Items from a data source
===============

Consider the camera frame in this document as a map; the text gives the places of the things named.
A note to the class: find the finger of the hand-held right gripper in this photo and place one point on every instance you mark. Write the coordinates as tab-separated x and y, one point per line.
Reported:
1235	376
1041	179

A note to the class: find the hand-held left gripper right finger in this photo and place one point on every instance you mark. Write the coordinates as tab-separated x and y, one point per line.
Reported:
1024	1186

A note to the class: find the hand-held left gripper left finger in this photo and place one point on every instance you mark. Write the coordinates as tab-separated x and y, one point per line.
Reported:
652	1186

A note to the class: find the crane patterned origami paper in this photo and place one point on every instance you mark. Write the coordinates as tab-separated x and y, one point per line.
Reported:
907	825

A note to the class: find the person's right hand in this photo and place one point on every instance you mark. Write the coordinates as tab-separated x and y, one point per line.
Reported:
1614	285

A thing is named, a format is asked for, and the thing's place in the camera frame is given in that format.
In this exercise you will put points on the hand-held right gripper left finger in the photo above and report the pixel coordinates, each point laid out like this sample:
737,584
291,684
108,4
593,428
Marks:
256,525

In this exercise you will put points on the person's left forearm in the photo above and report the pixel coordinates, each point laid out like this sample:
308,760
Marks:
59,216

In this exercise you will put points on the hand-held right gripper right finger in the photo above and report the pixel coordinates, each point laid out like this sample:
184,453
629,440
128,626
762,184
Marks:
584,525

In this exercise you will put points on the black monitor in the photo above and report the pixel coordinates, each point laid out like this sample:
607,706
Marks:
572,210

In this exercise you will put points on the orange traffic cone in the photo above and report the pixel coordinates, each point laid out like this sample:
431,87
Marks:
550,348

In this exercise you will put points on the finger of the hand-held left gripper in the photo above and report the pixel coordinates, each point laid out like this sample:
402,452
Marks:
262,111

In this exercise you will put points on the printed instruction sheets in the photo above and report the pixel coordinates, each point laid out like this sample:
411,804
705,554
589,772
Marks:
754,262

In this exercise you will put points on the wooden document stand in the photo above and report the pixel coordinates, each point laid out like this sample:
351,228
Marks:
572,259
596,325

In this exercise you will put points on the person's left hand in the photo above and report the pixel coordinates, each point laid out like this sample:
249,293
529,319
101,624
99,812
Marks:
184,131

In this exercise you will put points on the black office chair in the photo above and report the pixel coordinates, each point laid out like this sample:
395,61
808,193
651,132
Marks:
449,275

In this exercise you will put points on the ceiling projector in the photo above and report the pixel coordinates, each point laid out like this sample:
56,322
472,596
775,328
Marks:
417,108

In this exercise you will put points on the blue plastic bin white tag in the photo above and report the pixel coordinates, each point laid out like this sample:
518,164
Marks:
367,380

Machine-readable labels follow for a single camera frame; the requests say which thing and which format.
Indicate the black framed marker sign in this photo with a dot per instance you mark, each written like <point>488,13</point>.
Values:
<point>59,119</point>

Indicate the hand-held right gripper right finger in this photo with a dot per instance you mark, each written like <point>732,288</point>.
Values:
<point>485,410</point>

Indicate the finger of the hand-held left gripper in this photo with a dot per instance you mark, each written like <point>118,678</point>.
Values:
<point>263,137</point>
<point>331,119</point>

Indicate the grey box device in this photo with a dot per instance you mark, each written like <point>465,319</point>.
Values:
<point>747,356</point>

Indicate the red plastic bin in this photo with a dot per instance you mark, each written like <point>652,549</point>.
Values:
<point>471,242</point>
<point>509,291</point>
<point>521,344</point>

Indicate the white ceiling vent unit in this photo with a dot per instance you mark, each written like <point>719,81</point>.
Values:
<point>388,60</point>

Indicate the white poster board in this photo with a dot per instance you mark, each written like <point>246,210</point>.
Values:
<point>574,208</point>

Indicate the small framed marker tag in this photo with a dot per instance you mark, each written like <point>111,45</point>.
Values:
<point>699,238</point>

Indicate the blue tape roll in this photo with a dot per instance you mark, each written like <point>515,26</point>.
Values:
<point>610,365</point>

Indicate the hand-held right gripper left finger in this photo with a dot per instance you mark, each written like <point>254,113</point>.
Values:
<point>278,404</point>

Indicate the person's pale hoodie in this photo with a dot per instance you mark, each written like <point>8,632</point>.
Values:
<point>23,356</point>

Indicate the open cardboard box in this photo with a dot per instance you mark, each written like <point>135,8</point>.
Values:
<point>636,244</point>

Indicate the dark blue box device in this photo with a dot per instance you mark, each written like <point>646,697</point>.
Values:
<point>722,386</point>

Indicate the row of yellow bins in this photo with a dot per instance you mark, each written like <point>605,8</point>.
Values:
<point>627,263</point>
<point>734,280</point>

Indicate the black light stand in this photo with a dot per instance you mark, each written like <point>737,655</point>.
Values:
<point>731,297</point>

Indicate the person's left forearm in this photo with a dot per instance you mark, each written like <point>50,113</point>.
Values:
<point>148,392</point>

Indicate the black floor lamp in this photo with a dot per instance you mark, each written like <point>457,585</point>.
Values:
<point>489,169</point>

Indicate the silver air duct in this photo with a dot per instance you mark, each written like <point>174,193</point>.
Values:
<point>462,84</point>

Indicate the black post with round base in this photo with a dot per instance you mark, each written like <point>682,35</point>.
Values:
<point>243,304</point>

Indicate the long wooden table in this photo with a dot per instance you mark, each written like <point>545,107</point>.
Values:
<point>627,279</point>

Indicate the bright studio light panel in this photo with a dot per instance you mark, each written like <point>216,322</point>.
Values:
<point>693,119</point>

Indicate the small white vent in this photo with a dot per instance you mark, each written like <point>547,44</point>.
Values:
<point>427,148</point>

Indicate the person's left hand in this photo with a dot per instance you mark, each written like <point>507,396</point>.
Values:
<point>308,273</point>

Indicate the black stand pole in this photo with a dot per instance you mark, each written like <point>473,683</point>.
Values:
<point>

===============

Your job is to restate all of the data word for word.

▸ **Solution for this problem**
Consider the camera frame in this document as a map; the text gives the places of the things named.
A note to the class: find the finger of the hand-held right gripper in this photo and place one point on every instance you mark. Write the coordinates as tab-separated x and y, one point per line.
Reported:
1235	376
1041	179

A note to the class: find the hand-held left gripper right finger in this photo and place one point on every instance you mark. Write the coordinates as tab-separated x and y, one point per line.
Reported:
1024	1186

A note to the class: find the hand-held left gripper left finger in this photo and place one point on every instance you mark. Write the coordinates as tab-separated x and y, one point per line.
Reported:
652	1186

A note to the class: find the crane patterned origami paper in this photo and place one point on every instance you mark. Write the coordinates as tab-separated x and y, one point per line.
Reported:
907	825

A note to the class: find the person's right hand in this photo and place one point on every instance you mark. Write the coordinates as tab-separated x and y, one point per line.
Reported:
1614	285

A thing is named, a format is asked for, and the thing's place in the camera frame is given in that format.
In this exercise you will put points on the hand-held right gripper left finger in the photo above and report the pixel coordinates, each point laid out like this sample:
737,584
291,684
108,4
593,428
Marks:
256,525

In this exercise you will put points on the person's left forearm in the photo above and report the pixel coordinates, each point laid out like this sample:
308,760
Marks:
59,216

In this exercise you will put points on the hand-held right gripper right finger in the photo above and report the pixel coordinates, each point laid out like this sample:
184,453
629,440
128,626
762,184
Marks:
584,525

In this exercise you will put points on the black monitor in the photo above and report the pixel coordinates, each point laid out like this sample:
607,706
Marks:
572,210

In this exercise you will put points on the orange traffic cone in the photo above and report the pixel coordinates, each point laid out like this sample:
431,87
Marks:
550,348

In this exercise you will put points on the finger of the hand-held left gripper in the photo above and report the pixel coordinates, each point laid out like this sample:
402,452
Marks:
262,111

In this exercise you will put points on the printed instruction sheets in the photo above and report the pixel coordinates, each point laid out like this sample:
411,804
705,554
589,772
Marks:
754,262

In this exercise you will put points on the wooden document stand in the photo above and report the pixel coordinates, each point laid out like this sample:
351,228
Marks:
572,259
596,325

In this exercise you will put points on the person's left hand in the photo above and report the pixel coordinates, each point laid out like this sample:
249,293
529,319
101,624
99,812
Marks:
184,131

In this exercise you will put points on the black office chair in the photo above and report the pixel coordinates, each point laid out like this sample:
395,61
808,193
651,132
Marks:
449,275

In this exercise you will put points on the ceiling projector in the photo above and report the pixel coordinates, each point laid out like this sample:
56,322
472,596
775,328
Marks:
417,108

In this exercise you will put points on the blue plastic bin white tag in the photo above and report the pixel coordinates, each point laid out like this sample:
518,164
Marks:
367,380

Machine-readable labels follow for a single camera frame; the requests say which thing and which format.
Indicate the black framed marker sign in this photo with a dot per instance you mark, each written like <point>488,13</point>.
Values:
<point>59,119</point>

Indicate the hand-held right gripper right finger in this photo with a dot per instance you mark, each written like <point>732,288</point>.
Values:
<point>485,410</point>

Indicate the finger of the hand-held left gripper in this photo with a dot per instance you mark, each written like <point>118,678</point>.
Values:
<point>263,137</point>
<point>331,119</point>

Indicate the grey box device in this photo with a dot per instance you mark, each written like <point>465,319</point>.
Values:
<point>747,356</point>

Indicate the red plastic bin in this photo with a dot per instance you mark, each written like <point>652,549</point>.
Values:
<point>471,242</point>
<point>509,291</point>
<point>521,344</point>

Indicate the white ceiling vent unit in this photo with a dot per instance you mark, each written like <point>719,81</point>.
Values:
<point>388,60</point>

Indicate the white poster board in this photo with a dot per instance you mark, each written like <point>246,210</point>.
Values:
<point>574,208</point>

Indicate the small framed marker tag in this photo with a dot per instance you mark, each written like <point>111,45</point>.
Values:
<point>699,238</point>

Indicate the blue tape roll in this photo with a dot per instance you mark, each written like <point>515,26</point>.
Values:
<point>610,365</point>

Indicate the hand-held right gripper left finger in this photo with a dot per instance you mark, each written like <point>254,113</point>.
Values:
<point>278,404</point>

Indicate the person's pale hoodie in this photo with a dot per instance you mark, each written like <point>8,632</point>.
Values:
<point>23,356</point>

Indicate the open cardboard box in this photo with a dot per instance you mark, each written like <point>135,8</point>.
Values:
<point>636,244</point>

Indicate the dark blue box device in this photo with a dot per instance you mark, each written like <point>646,697</point>.
Values:
<point>722,386</point>

Indicate the row of yellow bins in this photo with a dot per instance you mark, each written like <point>605,8</point>.
Values:
<point>627,263</point>
<point>734,280</point>

Indicate the black light stand in this photo with a dot per instance you mark, each written like <point>737,655</point>.
Values:
<point>731,297</point>

Indicate the person's left forearm in this photo with a dot per instance you mark, each written like <point>50,113</point>.
Values:
<point>148,392</point>

Indicate the black floor lamp in this photo with a dot per instance you mark, each written like <point>457,585</point>.
Values:
<point>489,169</point>

Indicate the silver air duct in this photo with a dot per instance you mark, each written like <point>174,193</point>.
Values:
<point>462,84</point>

Indicate the black post with round base in this photo with a dot per instance you mark, each written like <point>682,35</point>.
Values:
<point>243,304</point>

Indicate the long wooden table in this photo with a dot per instance you mark, each written like <point>545,107</point>.
Values:
<point>627,279</point>

Indicate the bright studio light panel in this photo with a dot per instance you mark, each written like <point>216,322</point>.
Values:
<point>693,119</point>

Indicate the small white vent in this photo with a dot per instance you mark, each written like <point>547,44</point>.
Values:
<point>427,148</point>

Indicate the person's left hand in this photo with a dot per instance you mark, each written like <point>507,396</point>.
Values:
<point>308,273</point>

Indicate the black stand pole in this photo with a dot per instance you mark, each written like <point>473,683</point>.
Values:
<point>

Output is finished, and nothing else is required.